◆ **INSTRUCTIONS TO FOLLOW**: For the entries that follow, retype exactly the lines from the one containing "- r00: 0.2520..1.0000" to the one containing "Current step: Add", inclusive, and only those. Images stay out of the copy.

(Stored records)
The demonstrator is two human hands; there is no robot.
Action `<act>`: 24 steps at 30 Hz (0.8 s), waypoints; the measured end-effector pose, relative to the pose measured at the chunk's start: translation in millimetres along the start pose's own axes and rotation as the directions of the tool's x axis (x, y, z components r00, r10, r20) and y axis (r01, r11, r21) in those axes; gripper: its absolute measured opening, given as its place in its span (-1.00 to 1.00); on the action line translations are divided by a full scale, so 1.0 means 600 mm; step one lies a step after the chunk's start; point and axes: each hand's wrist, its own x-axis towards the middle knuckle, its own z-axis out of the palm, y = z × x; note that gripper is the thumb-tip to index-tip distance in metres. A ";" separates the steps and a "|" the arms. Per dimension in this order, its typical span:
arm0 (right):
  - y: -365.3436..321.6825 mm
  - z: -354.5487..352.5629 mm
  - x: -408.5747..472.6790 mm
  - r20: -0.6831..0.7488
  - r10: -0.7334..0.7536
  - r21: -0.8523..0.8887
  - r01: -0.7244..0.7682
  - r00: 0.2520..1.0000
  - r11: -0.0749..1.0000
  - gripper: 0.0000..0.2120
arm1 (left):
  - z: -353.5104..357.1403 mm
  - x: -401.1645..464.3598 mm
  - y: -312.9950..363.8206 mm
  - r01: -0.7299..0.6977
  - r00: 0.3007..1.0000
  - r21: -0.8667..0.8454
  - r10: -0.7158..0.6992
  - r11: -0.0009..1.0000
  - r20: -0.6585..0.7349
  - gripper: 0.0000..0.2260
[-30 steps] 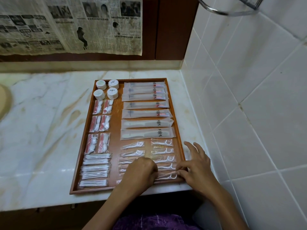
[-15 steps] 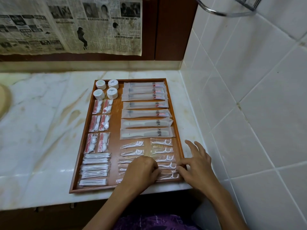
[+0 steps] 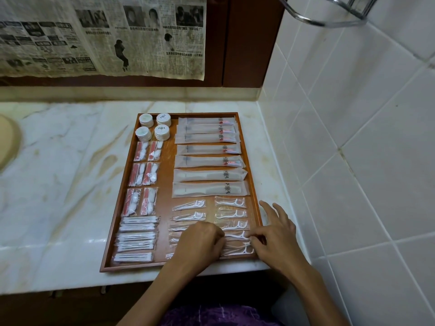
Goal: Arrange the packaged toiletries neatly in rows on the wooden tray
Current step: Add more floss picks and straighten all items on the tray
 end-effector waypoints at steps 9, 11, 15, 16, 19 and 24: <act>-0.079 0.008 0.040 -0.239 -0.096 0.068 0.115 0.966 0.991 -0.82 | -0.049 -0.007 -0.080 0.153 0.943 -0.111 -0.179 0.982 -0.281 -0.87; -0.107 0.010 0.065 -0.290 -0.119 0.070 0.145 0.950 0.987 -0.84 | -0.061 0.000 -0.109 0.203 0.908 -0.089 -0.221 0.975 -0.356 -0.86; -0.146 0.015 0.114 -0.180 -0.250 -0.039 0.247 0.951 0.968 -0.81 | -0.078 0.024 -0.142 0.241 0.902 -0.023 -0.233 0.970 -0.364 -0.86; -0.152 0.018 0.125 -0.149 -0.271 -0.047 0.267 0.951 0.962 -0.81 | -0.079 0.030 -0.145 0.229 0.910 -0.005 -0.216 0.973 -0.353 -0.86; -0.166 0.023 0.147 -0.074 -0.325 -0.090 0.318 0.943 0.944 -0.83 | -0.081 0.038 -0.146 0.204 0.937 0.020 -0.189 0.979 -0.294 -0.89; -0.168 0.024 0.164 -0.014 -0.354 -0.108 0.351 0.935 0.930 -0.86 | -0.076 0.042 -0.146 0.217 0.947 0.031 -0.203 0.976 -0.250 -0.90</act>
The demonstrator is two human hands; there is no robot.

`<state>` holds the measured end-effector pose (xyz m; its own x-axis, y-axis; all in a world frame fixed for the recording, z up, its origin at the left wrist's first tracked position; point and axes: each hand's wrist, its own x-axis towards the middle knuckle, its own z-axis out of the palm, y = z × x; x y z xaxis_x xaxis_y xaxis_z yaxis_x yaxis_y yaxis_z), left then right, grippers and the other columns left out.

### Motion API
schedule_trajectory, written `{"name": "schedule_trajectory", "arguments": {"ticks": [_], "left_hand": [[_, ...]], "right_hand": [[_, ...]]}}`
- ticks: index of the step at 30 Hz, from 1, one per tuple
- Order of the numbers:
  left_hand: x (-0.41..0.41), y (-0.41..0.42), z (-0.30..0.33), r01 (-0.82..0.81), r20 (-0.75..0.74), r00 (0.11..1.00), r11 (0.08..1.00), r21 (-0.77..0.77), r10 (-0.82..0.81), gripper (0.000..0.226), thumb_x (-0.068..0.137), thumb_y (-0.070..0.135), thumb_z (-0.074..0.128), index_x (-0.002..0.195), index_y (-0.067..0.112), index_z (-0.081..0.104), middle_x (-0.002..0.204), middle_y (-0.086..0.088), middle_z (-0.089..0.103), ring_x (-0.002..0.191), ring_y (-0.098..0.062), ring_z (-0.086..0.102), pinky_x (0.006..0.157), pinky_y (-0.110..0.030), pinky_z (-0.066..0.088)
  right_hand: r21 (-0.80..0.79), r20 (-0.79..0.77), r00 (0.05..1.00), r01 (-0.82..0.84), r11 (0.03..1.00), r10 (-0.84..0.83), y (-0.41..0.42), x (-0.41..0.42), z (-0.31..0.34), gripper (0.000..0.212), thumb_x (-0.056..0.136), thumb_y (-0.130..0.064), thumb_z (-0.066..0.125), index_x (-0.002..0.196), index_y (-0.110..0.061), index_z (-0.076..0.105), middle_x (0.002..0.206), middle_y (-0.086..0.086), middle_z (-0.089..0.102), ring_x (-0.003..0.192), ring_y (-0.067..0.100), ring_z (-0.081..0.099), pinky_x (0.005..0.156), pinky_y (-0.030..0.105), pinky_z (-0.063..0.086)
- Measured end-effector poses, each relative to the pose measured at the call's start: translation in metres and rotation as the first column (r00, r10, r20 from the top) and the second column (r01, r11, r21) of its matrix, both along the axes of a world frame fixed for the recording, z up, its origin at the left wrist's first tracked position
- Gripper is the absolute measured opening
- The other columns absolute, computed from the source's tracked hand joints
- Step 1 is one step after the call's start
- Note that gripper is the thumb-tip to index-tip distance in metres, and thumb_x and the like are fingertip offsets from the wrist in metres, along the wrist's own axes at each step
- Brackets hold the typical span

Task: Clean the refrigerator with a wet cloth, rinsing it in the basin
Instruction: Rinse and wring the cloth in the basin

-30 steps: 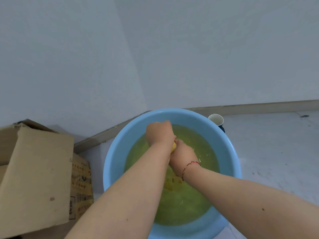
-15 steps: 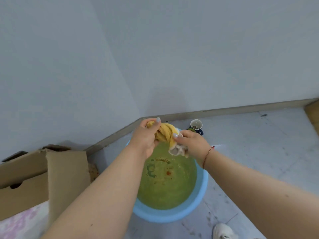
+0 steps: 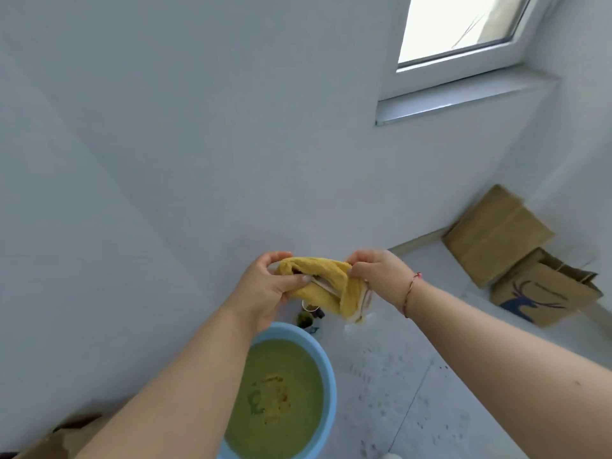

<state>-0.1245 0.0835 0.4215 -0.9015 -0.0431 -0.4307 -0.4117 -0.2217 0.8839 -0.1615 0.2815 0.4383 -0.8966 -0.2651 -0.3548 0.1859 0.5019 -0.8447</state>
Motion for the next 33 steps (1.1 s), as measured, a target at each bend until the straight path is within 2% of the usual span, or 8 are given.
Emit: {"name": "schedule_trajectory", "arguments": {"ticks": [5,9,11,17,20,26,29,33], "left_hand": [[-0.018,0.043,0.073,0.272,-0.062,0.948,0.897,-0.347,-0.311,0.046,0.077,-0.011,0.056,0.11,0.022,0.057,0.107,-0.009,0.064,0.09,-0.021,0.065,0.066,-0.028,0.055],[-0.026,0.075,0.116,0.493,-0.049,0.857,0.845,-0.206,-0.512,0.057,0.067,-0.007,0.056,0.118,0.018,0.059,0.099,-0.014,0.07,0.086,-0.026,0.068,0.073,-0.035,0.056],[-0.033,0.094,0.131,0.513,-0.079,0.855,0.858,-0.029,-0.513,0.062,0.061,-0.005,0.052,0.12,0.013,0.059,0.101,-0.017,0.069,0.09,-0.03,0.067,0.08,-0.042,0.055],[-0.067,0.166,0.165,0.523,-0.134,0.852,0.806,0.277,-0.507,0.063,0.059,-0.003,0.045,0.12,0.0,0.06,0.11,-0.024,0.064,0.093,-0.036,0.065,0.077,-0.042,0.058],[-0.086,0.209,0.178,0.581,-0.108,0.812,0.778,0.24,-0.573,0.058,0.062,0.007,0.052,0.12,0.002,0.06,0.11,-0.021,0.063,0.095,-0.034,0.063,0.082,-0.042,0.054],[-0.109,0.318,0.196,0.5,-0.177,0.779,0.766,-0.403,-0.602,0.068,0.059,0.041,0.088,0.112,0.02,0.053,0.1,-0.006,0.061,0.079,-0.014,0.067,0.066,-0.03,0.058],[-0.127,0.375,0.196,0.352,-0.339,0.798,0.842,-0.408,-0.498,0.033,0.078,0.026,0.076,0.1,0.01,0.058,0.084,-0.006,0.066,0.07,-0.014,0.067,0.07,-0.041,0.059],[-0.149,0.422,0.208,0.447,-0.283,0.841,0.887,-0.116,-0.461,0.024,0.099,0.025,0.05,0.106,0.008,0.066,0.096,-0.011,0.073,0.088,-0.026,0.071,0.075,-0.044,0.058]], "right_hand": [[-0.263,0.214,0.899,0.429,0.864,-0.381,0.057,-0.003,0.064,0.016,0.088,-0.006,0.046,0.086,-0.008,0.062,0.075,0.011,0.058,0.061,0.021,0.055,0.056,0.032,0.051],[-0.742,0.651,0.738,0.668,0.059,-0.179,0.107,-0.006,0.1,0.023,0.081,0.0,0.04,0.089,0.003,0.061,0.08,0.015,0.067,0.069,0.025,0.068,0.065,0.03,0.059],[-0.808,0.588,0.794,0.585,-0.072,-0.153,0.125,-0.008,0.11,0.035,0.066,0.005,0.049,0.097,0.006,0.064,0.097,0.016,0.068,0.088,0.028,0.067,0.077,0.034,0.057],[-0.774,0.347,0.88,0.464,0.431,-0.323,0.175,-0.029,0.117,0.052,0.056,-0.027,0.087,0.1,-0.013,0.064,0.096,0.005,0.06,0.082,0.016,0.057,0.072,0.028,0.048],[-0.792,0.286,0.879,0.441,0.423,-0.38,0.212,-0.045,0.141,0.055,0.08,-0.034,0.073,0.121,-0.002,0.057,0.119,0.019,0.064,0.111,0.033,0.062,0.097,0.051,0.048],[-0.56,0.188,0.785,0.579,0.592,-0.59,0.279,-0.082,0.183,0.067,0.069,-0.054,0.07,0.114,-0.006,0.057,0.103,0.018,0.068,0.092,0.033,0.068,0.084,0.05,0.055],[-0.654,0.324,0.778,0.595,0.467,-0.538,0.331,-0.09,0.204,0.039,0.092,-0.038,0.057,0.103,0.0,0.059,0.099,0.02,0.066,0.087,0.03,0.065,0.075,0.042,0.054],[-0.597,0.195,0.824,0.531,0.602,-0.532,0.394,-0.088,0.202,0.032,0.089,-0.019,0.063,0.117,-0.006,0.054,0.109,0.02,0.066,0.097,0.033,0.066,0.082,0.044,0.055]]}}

◆ **RESPONSE TO THE TASK**:
  - r00: 0.2520..1.0000
  - r11: -0.0749..1.0000
  - gripper: 0.0000..0.2120
arm1 (left):
  - z: -353.5104..357.1403 mm
  - x: -401.1645..464.3598 mm
  - y: -312.9950..363.8206 mm
  - r01: -0.7299..0.6977
  - r00: 0.3007..1.0000
  - r21: -0.8667..0.8454
  - r10: -0.7158..0.6992
  - r11: -0.0009..1.0000
  - r20: -0.6585..0.7349
  - gripper: 0.0000..0.2260
[-30 steps] 
[-15 steps] 
[+0 steps] 
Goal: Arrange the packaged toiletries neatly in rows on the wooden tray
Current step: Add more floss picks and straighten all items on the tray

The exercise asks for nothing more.